Today, it’s hard to believe that kind of information control still exists, but all one has to do to find it is look to North Korea. North Korea’s rulers keep knowledge from the masses, lording their authority over the people. Imagine what might happen if North Koreans got access to a smartphone and, with it, broad access to information.
The breakup of the Soviet Union proves that access to technology can accelerate social change. Back in 1973, I went to Moscow with a group of protesters to demonstrate against the country’s lack of religious freedom. We were arrested and kept completely away from Russians so we couldn’t give them any outside information. More than a decade later, I was in Hanover, Germany, meeting with a clandestine group smuggling fax machines into Russia. Five years after the Soviet Union broke apart, I met former Soviet leader Mikhail Gorbachev, who said those fax machines and other technologies helped bring about the end of the USSR.

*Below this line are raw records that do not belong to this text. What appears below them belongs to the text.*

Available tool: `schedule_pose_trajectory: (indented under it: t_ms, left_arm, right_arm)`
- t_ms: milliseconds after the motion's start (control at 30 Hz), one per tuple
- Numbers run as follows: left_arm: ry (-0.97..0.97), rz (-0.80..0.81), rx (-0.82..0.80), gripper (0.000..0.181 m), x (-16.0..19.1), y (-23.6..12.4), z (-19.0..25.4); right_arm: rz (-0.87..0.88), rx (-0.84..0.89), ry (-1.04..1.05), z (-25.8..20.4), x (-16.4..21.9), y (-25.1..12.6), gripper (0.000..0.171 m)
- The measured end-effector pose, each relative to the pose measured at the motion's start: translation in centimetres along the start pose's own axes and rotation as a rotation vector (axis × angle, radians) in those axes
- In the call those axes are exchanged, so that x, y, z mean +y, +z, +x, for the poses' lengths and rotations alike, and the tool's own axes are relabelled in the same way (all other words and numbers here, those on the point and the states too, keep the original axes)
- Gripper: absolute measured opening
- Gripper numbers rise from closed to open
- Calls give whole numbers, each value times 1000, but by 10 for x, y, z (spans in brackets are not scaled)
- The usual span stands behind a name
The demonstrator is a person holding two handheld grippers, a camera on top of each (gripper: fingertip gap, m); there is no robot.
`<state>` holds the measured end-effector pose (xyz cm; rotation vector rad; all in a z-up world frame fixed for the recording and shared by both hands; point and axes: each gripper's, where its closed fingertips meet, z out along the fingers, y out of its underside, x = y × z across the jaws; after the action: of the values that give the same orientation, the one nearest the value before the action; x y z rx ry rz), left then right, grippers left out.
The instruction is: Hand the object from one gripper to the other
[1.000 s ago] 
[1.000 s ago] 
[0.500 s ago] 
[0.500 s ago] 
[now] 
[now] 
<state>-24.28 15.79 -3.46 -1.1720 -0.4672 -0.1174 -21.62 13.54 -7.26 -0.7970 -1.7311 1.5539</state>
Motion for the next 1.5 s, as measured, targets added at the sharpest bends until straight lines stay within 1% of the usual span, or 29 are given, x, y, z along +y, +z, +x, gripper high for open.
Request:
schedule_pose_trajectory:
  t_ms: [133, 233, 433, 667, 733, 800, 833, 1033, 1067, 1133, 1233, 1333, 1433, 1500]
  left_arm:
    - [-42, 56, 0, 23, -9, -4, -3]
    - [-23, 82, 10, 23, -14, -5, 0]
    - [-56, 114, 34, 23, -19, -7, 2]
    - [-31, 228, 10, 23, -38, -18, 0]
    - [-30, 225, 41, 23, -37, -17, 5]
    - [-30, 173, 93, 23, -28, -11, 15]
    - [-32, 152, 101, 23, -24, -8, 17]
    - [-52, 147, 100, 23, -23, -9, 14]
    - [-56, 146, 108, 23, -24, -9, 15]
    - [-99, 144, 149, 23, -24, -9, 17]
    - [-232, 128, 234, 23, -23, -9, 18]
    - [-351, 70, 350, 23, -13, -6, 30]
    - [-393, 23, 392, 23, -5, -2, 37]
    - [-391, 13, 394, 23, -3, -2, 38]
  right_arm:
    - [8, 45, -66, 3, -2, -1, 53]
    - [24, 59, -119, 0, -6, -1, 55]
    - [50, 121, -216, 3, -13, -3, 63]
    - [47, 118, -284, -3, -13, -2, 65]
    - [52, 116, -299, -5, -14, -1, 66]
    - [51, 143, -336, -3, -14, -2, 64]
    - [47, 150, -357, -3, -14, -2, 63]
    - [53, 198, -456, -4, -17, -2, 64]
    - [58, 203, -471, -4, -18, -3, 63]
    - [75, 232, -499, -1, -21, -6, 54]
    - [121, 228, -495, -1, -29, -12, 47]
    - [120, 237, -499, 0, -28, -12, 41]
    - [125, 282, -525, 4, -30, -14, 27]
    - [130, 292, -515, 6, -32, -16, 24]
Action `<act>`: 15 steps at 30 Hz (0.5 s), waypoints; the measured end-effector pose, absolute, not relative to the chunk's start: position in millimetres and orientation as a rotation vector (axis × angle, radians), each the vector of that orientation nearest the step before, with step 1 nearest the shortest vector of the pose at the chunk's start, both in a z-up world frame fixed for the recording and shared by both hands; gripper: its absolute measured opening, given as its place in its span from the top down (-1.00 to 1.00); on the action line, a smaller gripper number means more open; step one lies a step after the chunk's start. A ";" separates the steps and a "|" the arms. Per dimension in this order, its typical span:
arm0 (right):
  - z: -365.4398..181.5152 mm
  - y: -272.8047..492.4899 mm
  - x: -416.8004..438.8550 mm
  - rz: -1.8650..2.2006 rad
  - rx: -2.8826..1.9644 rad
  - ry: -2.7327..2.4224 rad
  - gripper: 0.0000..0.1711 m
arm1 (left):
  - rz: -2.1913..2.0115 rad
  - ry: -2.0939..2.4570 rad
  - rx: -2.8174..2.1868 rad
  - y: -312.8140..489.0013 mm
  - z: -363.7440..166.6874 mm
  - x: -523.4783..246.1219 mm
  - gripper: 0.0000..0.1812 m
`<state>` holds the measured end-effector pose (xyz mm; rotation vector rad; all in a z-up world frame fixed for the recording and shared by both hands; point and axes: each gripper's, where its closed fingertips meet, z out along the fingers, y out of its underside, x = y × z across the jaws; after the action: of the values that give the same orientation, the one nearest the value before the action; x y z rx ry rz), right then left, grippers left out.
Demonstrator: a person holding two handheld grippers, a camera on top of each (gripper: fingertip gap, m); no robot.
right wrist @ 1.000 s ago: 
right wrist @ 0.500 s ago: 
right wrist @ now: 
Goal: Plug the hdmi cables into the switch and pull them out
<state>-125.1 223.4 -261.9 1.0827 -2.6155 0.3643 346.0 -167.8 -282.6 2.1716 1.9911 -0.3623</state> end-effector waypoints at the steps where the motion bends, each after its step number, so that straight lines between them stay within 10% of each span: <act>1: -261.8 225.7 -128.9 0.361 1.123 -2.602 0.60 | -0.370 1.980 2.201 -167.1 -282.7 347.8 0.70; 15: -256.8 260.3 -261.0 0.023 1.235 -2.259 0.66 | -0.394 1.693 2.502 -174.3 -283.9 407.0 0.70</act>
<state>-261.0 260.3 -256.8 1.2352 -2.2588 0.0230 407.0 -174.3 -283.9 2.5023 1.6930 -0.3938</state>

Of course, repressive leaders could block Internet access and bar technology from crossing their countries’ borders, as we’ve seen them do time and time again. But even in these regions, technology is often smuggled in. Over time, I expect these borders will become even more data-porous, thanks to tools like Virtual Private Networks (VPNs) that can help users evade government firewalls. As more people in repressive countries get access to data from the outside, their knowledge base will expand. The impact on their lives could be dramatic.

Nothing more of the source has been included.